Tamar Braxton was able to have her miracle baby, Logan, in 2013. Before and after though, the singer said she struggled with infertility.
“Early on, there was a time where I was like, ‘I don’t want kids! I’m all about my career,’ and my gynecologist said, ‘Here’s the thing, Tamar: You never know what life is ever going to throw you, so you should really consider freezing your eggs,'” she told Glamour in 2017. “Vince and I talked about it, and when I went for my initial IVF—when I was just going to freeze my eggs—I didn’t know that I had infertility issues. I was blocked on both sides as if I had my tubes tied. I was 34 when I found this out. They don’t know what causes that. The devil? Ha! It’s just my makeup. The doctors didn’t think I couldn’t have kids; it wasn’t going to happen [the natural] way. I didn’t even know that until I went to go freeze my eggs. But I was cool with it, because at that time I didn’t even want to have kids. Now, I would have started at 28, 29, 30, but you don’t know until you know.”
While Houghton has made it clear that she doesn’t “have fertility issues,” in the same breath, she has admitted that getting pregnant hasn’t gone as planned.

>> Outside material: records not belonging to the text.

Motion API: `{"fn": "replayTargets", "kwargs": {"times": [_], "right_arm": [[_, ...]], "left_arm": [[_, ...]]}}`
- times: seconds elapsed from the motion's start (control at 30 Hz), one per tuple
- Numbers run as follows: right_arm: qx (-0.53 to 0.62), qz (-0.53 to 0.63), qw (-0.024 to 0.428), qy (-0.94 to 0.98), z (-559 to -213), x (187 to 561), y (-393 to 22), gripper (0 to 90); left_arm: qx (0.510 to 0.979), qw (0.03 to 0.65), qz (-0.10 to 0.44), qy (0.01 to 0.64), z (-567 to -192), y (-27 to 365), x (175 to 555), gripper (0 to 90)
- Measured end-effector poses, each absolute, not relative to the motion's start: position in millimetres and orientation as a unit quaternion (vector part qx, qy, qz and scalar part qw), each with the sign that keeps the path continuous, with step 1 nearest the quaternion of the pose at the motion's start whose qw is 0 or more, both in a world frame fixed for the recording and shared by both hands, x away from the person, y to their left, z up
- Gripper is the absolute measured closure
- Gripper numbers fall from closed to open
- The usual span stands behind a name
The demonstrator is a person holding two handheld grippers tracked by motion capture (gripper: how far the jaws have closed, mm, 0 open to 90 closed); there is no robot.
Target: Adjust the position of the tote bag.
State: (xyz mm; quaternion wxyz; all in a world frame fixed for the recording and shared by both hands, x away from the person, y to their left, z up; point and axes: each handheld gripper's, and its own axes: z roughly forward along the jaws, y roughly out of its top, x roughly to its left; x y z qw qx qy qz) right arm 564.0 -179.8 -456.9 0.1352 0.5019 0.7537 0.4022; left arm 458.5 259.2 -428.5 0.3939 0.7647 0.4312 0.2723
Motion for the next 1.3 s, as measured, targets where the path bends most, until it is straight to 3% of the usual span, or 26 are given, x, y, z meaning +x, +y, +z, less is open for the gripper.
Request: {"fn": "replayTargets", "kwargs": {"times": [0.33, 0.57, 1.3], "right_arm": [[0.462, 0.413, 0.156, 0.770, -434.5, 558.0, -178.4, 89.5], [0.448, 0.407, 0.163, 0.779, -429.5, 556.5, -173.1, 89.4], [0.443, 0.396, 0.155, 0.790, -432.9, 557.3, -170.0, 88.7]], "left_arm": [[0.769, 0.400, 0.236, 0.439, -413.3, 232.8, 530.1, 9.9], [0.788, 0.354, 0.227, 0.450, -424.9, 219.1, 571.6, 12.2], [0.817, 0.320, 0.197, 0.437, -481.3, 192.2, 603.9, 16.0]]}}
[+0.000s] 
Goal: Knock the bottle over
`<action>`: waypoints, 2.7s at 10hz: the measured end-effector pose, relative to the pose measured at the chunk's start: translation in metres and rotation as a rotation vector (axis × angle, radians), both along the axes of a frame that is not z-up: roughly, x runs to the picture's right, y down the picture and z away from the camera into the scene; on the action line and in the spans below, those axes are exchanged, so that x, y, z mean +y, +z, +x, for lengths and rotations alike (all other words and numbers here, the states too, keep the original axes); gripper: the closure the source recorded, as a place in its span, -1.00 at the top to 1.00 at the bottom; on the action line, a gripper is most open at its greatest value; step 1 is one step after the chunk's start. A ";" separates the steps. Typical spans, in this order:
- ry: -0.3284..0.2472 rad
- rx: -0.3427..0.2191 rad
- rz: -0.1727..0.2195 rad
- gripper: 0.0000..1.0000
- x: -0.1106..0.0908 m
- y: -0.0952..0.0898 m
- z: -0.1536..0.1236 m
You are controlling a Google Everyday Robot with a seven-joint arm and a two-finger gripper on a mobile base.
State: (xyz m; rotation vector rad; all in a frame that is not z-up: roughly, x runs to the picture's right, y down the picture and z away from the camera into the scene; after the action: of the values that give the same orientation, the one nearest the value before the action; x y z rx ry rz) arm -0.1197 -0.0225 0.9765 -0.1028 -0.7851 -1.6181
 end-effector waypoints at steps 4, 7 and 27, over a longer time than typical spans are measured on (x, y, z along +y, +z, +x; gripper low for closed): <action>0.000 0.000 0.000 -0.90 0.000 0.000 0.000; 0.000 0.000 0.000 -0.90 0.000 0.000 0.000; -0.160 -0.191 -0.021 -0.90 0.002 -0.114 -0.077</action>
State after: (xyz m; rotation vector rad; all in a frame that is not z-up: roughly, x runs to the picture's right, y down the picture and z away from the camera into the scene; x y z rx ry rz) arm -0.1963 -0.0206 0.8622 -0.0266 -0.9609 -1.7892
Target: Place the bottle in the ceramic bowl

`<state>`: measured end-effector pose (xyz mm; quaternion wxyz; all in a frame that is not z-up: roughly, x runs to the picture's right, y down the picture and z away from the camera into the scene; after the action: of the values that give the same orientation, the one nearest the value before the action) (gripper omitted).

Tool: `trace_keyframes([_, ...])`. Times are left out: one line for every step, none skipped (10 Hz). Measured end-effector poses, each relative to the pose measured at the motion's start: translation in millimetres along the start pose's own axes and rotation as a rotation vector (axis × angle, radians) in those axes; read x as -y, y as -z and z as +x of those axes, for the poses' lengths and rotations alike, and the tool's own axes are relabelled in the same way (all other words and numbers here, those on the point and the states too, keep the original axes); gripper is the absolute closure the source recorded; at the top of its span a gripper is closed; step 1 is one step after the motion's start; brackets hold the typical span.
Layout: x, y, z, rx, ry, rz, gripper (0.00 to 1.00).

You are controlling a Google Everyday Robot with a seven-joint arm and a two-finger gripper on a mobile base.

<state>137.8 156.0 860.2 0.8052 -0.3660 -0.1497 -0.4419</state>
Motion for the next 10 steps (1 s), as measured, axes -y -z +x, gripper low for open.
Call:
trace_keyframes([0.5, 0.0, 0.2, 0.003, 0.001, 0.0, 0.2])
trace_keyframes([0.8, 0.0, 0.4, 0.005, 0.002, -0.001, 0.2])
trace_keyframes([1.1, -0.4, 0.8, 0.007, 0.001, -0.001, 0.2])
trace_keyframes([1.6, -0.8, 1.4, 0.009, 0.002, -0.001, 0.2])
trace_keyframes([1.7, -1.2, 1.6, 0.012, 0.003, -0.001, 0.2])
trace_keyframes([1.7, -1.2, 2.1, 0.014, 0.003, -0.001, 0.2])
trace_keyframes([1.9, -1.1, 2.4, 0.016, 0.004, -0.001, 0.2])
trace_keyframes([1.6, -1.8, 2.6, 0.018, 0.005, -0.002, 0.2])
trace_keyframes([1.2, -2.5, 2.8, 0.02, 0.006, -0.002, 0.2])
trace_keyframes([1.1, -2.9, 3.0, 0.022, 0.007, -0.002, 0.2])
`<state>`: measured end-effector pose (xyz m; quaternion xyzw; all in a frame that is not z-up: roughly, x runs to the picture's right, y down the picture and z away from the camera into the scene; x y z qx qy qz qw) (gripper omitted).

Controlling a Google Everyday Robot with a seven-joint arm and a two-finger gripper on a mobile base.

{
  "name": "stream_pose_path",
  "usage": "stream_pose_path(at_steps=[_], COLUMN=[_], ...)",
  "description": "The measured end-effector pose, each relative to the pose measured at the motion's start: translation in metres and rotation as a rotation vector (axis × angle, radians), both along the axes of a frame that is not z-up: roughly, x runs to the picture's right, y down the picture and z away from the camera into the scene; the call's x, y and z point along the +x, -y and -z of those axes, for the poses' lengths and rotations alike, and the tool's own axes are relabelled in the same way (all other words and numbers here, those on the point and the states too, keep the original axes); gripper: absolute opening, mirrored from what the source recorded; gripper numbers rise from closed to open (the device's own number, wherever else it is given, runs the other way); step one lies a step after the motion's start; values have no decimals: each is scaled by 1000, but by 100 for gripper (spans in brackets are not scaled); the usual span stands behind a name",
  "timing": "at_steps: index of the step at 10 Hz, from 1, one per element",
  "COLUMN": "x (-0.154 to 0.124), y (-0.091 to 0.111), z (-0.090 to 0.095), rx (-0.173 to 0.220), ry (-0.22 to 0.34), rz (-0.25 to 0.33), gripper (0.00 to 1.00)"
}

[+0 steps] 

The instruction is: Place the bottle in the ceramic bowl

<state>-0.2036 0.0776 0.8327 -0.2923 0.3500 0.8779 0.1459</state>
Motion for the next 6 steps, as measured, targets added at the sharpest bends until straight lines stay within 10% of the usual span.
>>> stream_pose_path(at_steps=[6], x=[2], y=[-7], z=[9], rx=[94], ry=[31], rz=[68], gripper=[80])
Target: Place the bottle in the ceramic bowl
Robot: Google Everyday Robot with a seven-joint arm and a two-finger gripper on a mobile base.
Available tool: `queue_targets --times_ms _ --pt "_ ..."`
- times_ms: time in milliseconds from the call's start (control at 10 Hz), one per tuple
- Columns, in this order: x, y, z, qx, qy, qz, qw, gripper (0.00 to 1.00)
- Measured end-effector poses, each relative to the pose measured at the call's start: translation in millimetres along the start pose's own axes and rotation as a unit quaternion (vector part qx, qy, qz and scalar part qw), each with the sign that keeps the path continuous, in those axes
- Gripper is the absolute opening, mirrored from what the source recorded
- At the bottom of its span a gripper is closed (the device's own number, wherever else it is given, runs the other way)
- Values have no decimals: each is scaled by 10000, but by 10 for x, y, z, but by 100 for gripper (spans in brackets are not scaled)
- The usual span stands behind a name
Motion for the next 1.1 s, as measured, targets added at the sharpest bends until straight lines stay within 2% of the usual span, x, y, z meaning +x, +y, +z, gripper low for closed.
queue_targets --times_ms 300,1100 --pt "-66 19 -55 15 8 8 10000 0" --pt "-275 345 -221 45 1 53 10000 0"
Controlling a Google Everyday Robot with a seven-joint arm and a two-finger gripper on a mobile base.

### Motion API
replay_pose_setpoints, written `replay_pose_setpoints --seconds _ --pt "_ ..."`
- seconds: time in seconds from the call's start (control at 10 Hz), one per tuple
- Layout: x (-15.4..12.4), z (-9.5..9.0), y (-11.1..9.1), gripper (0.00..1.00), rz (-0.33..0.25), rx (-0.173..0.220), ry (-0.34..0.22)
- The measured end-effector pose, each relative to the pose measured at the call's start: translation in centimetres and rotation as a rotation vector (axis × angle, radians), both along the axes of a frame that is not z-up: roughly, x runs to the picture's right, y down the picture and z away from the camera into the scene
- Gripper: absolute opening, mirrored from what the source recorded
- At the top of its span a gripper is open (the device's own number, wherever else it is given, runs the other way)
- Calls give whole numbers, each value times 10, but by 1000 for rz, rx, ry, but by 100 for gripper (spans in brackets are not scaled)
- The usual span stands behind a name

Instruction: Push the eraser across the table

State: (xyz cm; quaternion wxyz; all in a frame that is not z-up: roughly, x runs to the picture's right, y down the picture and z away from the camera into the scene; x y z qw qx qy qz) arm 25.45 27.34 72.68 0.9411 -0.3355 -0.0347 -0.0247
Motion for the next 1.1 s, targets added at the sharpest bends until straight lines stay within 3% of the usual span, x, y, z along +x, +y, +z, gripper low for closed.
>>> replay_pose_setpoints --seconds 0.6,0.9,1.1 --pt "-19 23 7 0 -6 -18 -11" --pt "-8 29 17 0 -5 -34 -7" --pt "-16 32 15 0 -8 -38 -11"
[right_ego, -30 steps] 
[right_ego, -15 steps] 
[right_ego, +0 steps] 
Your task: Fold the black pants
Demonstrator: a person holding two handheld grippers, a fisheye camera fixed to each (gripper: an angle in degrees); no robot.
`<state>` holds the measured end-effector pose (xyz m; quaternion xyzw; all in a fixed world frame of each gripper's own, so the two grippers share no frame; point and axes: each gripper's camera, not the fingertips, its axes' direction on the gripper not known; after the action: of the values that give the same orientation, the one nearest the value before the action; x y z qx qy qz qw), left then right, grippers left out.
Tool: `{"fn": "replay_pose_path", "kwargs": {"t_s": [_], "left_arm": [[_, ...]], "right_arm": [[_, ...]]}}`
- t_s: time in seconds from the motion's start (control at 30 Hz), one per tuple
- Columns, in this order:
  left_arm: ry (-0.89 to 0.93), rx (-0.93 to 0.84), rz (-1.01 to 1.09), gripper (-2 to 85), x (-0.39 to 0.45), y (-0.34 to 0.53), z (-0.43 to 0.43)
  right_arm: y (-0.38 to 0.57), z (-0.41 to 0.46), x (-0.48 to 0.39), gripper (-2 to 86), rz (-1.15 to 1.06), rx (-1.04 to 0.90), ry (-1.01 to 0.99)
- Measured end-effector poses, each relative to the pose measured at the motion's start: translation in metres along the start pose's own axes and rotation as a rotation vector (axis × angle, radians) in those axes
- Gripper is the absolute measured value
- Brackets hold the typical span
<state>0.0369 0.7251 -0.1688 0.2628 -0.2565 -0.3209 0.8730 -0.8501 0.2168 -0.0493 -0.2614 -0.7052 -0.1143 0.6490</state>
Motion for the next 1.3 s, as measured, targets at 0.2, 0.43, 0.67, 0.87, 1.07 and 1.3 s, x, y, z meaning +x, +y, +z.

“I’m really enjoying the process of making it! That’s been a good time,” she said in January. “I joked around on my show but obviously there is a realness to the fact that not everybody gets pregnant the first time they try. For me it just hasn’t been that way. We actually started trying in August so I know a lot of people were like, ‘Oh my God.’ I do want to clarify, I don’t have fertility issues. I think it is important [to say that] because that’s a really serious thing, you shouldn’t throw that around. But we do have to be just more sensitive in general. I thought I could try and it would just happen and it didn’t work out that way, but I do believe in God’s timing. I’m in no rush, and we’re enjoying ourselves.”